Pseudanthias thompsoni

Scientific classification
- Kingdom: Animalia
- Phylum: Chordata
- Class: Actinopterygii
- Order: Perciformes
- Family: Anthiadidae
- Genus: Pseudanthias
- Species: P. thompsoni
- Binomial name: Pseudanthias thompsoni (Fowler, 1923)

= Pseudanthias thompsoni =

- Genus: Pseudanthias
- Species: thompsoni
- Authority: (Fowler, 1923)

Marine fish species

Pseudanthias thompsoni, also called the Hawaiian or Thompsonʻs anthias, is a marine fish species in the family Anthiadidae.

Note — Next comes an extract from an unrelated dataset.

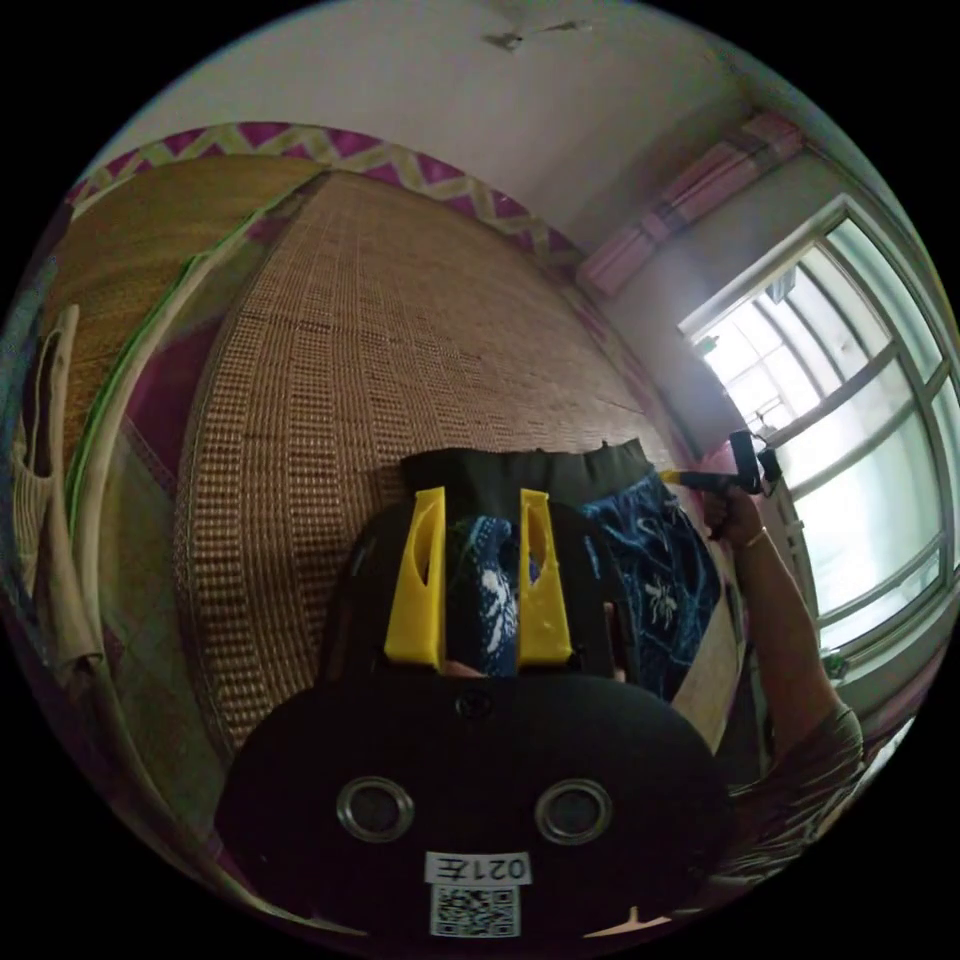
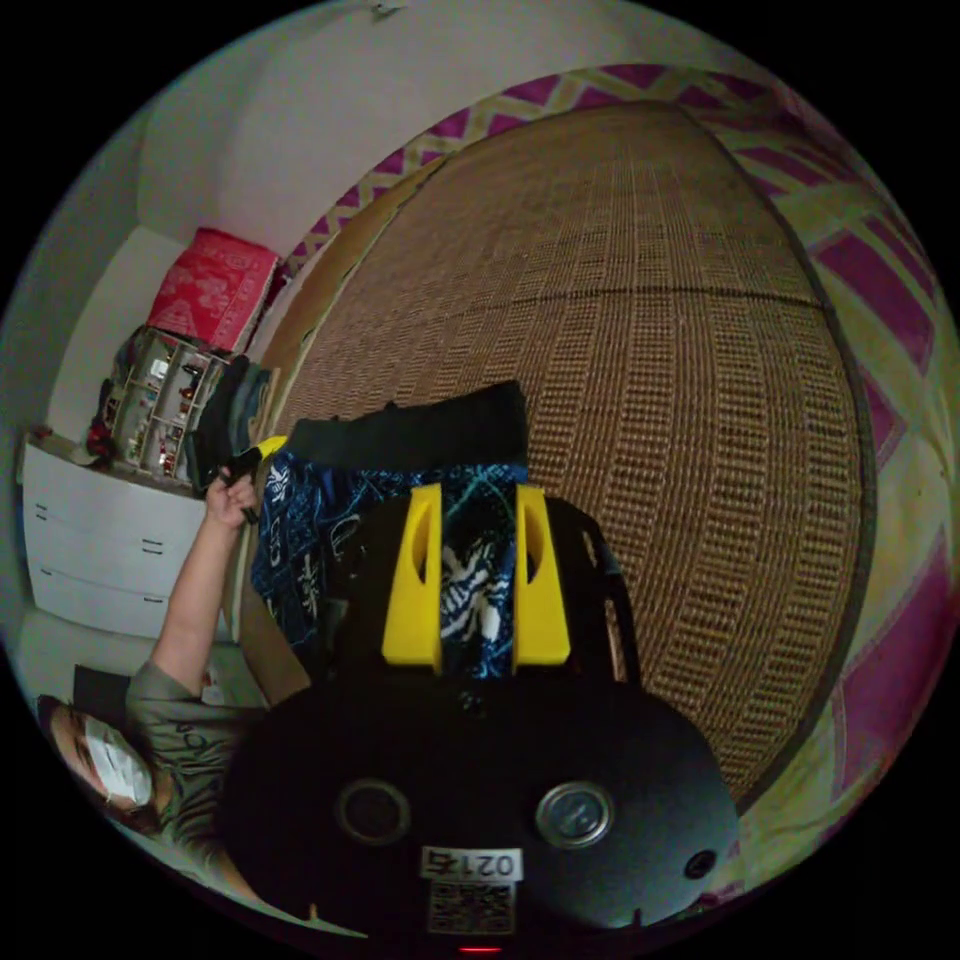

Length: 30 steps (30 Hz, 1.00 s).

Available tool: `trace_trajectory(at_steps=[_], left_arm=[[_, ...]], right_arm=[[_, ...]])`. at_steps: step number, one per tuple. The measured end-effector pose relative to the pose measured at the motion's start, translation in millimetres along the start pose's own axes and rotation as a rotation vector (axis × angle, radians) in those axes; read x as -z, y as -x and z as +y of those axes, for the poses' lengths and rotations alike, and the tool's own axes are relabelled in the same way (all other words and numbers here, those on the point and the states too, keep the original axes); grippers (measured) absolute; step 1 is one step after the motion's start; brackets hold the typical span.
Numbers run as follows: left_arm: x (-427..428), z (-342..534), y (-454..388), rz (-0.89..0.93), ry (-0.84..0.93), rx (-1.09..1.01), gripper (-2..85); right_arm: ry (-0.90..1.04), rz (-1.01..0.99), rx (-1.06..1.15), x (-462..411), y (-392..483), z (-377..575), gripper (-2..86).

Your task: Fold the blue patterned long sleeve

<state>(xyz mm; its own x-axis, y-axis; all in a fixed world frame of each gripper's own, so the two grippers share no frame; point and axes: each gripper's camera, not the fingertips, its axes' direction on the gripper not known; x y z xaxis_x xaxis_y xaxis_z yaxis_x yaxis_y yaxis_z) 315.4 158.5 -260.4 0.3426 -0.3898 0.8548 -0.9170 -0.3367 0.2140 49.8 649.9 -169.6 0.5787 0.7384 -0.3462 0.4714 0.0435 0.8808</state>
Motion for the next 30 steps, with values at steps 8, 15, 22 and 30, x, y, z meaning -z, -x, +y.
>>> trace_trajectory(at_steps=[8,15,22,30], left_arm=[[12.2,-15.5,14.1,0.073,0.053,0.131,2.4],[45.7,9.3,11.3,0.156,0.009,0.259,-0.6],[82.0,46.8,-15.6,0.180,-0.024,0.237,-0.8],[205.2,150.3,-157.1,0.331,-0.076,-0.305,-0.9]], right_arm=[[-0.069,-0.106,-0.075,11.2,-17.4,3.9,5.4],[-0.194,-0.116,-0.103,39.2,-5.8,32.2,11.2],[-0.085,-0.208,-0.001,22.0,43.1,39.1,2.6],[-0.305,-0.327,0.358,141.0,168.0,184.5,0.8]])
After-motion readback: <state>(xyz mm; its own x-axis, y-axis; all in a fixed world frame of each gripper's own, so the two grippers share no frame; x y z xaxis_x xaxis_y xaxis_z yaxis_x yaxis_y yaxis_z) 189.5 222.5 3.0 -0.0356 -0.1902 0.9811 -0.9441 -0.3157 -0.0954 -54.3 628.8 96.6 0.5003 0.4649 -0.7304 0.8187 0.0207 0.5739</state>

== Description and anatomy ==
Pseudanthias thompsoni is about nine inches long with a bright neon orange body, and a tinge of purple on its fins and around its eyes. The tail is u-shaped with pointed tips. Males are larger than females. Pseudanthias thompsoni mainly feeds on zooplankton such as copepods and shrimp larvae.

== Distribution and habitat ==
Pseudanthias thompsoni is located in the Pacific Ocean, specifically the Ogasawara Islands and Hawaii. Recently there has been a growing number of them along three atolls towards the Northwestern Hawaiian Islands. In 2012, many juveniles were found in deep coral reefs, utilizing the algae beds for protection.